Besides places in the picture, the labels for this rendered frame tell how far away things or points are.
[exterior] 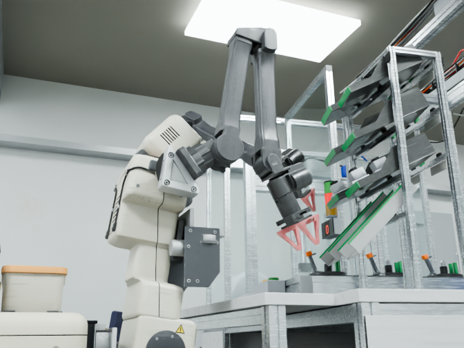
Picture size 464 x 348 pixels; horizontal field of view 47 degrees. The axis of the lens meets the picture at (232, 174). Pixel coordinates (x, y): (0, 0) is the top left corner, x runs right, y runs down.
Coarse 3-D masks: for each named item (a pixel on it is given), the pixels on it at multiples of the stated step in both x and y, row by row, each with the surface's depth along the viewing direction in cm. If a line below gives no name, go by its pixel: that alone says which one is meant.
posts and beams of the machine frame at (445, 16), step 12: (456, 0) 218; (444, 12) 226; (456, 12) 222; (432, 24) 235; (444, 24) 230; (420, 36) 242; (432, 36) 239; (420, 48) 249; (432, 96) 306; (456, 96) 294; (444, 144) 310; (456, 156) 304; (348, 168) 308; (348, 180) 307
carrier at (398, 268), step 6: (390, 264) 207; (396, 264) 210; (390, 270) 206; (396, 270) 209; (402, 270) 206; (378, 276) 193; (384, 276) 193; (390, 276) 194; (396, 276) 194; (402, 276) 195; (426, 276) 197
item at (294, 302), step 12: (228, 300) 148; (240, 300) 140; (252, 300) 133; (264, 300) 126; (276, 300) 127; (288, 300) 128; (300, 300) 130; (312, 300) 131; (324, 300) 132; (192, 312) 177; (204, 312) 165; (216, 312) 156; (228, 312) 156; (288, 312) 161
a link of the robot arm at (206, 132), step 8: (192, 112) 206; (192, 120) 203; (200, 120) 204; (200, 128) 202; (208, 128) 202; (200, 136) 203; (208, 136) 200; (248, 144) 191; (248, 152) 187; (248, 160) 189
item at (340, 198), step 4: (384, 156) 180; (368, 164) 179; (368, 168) 179; (368, 172) 178; (372, 172) 178; (348, 188) 176; (340, 192) 175; (344, 192) 176; (364, 192) 186; (336, 196) 175; (340, 196) 175; (344, 196) 175; (356, 196) 187; (332, 200) 180; (336, 200) 177; (340, 200) 176; (344, 200) 181; (348, 200) 187; (328, 204) 186; (332, 204) 182; (336, 204) 182; (340, 204) 188; (332, 208) 186

════════

ASSIGNMENT –
Copy out the material above in full and exactly; its pictures are not to appear.

SOLUTION –
Besides places in the picture, the labels for this rendered frame tell how far away things or points are.
[exterior] 
Picture size 464 x 348 pixels; horizontal field of view 47 degrees. The axis of the lens meets the picture at (232, 174). Pixel coordinates (x, y): (0, 0) is the top left corner, x runs right, y runs down.
Coarse 3-D masks: for each named item (a pixel on it is given), the pixels on it at multiples of the stated step in both x and y, row by row, each with the surface's depth along the viewing direction in cm. If a line below gives no name, go by its pixel: that alone says which one is meant.
posts and beams of the machine frame at (445, 16), step 12: (456, 0) 218; (444, 12) 226; (456, 12) 222; (432, 24) 235; (444, 24) 230; (420, 36) 242; (432, 36) 239; (420, 48) 249; (432, 96) 306; (456, 96) 294; (444, 144) 310; (456, 156) 304; (348, 168) 308; (348, 180) 307
carrier at (398, 268), step 6: (390, 264) 207; (396, 264) 210; (390, 270) 206; (396, 270) 209; (402, 270) 206; (378, 276) 193; (384, 276) 193; (390, 276) 194; (396, 276) 194; (402, 276) 195; (426, 276) 197
item at (294, 302), step 12: (228, 300) 148; (240, 300) 140; (252, 300) 133; (264, 300) 126; (276, 300) 127; (288, 300) 128; (300, 300) 130; (312, 300) 131; (324, 300) 132; (192, 312) 177; (204, 312) 165; (216, 312) 156; (228, 312) 156; (288, 312) 161
a link of the robot arm at (206, 132), step 8: (192, 112) 206; (192, 120) 203; (200, 120) 204; (200, 128) 202; (208, 128) 202; (200, 136) 203; (208, 136) 200; (248, 144) 191; (248, 152) 187; (248, 160) 189
item at (340, 198), step 4: (384, 156) 180; (368, 164) 179; (368, 168) 179; (368, 172) 178; (372, 172) 178; (348, 188) 176; (340, 192) 175; (344, 192) 176; (364, 192) 186; (336, 196) 175; (340, 196) 175; (344, 196) 175; (356, 196) 187; (332, 200) 180; (336, 200) 177; (340, 200) 176; (344, 200) 181; (348, 200) 187; (328, 204) 186; (332, 204) 182; (336, 204) 182; (340, 204) 188; (332, 208) 186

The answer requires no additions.